**Prompt:** Starting with the line that has "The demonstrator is" and finishing with the line that has "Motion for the", set down each line below exactly. Pictures are not copied.

**Source information:**
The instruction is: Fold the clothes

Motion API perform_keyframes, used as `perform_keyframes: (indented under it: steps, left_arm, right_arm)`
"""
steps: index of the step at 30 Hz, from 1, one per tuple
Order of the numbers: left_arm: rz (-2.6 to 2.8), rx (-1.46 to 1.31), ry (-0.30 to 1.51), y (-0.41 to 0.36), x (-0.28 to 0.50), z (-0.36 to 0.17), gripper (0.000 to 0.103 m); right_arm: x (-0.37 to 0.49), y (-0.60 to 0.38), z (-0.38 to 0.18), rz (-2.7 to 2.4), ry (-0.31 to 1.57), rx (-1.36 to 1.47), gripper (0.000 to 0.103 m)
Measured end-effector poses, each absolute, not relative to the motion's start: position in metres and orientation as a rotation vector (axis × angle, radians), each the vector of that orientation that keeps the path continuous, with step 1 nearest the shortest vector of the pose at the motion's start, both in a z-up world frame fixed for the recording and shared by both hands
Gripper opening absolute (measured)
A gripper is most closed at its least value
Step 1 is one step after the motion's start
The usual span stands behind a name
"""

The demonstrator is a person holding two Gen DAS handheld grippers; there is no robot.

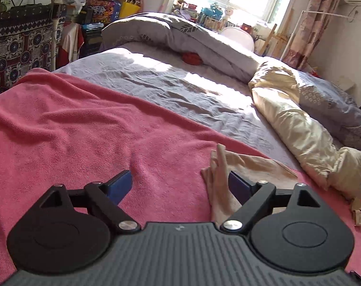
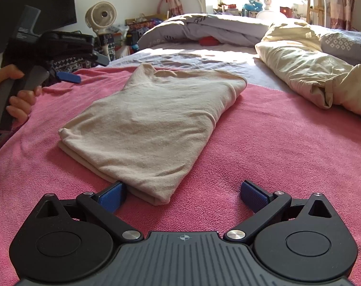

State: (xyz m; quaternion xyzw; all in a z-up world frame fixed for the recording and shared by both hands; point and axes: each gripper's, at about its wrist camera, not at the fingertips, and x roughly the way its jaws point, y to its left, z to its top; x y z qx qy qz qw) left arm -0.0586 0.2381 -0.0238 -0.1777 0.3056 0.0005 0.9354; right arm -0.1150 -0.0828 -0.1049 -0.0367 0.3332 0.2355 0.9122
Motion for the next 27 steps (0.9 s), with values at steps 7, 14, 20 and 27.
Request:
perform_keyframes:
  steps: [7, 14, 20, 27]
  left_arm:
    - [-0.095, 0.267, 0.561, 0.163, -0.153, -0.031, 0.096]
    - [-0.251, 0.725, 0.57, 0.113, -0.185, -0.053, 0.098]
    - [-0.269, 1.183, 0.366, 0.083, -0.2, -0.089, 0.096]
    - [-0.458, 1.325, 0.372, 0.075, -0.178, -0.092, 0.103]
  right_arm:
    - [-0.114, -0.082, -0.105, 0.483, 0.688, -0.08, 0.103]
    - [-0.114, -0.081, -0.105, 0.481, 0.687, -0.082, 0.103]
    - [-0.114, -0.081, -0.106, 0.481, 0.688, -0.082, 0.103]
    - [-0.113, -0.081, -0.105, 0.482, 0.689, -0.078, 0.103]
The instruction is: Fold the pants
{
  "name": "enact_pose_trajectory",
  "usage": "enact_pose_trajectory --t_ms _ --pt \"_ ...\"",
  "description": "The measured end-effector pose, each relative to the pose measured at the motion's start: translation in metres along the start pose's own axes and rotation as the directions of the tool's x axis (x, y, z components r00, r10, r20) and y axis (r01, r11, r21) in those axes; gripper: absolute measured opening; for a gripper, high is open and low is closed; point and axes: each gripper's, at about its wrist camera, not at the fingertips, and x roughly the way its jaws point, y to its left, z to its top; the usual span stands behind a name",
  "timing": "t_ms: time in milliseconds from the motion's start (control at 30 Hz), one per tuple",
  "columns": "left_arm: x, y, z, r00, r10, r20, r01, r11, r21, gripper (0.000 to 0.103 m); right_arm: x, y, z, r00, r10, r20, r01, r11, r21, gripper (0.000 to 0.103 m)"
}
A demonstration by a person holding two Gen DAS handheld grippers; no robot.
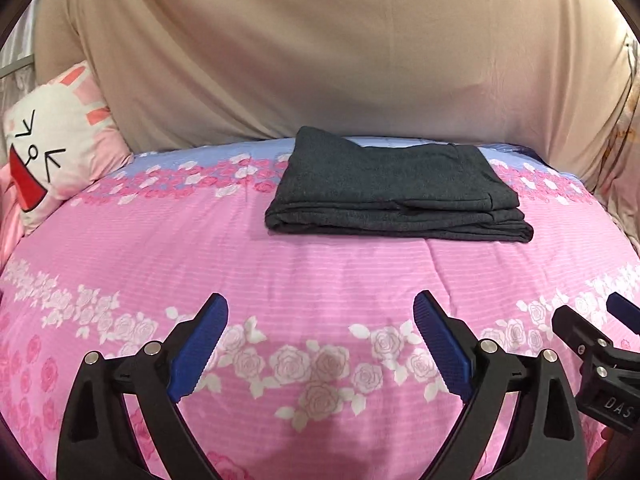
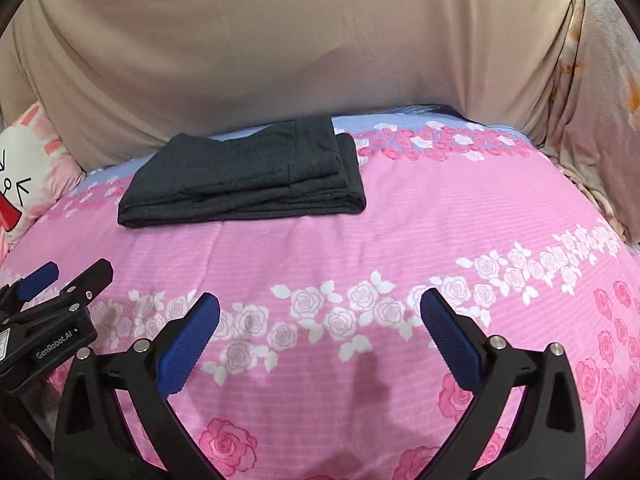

**Response:**
The demonstrator is a person holding two Gen DAS handheld grippers; there is no robot.


State: (xyz m; quaternion xyzw; all in a z-up world frame fixed for the recording and shared by both hands; point and axes: each gripper's, at about its wrist camera, not at the fingertips, and x roughly the way its jaws point, y to its left, z to its top; x y z qx qy qz qw) left arm -0.0586 0.2381 -0.0238 -0.1777 0.3056 0.0005 0.9354; right arm -0.1150 -0.0828 -0.1049 -0.0367 0.3332 0.2355 0.9122
Motion for the next 27 steps (0.9 s), with values at steps 7, 14, 20 and 27.

The submitted answer is complete.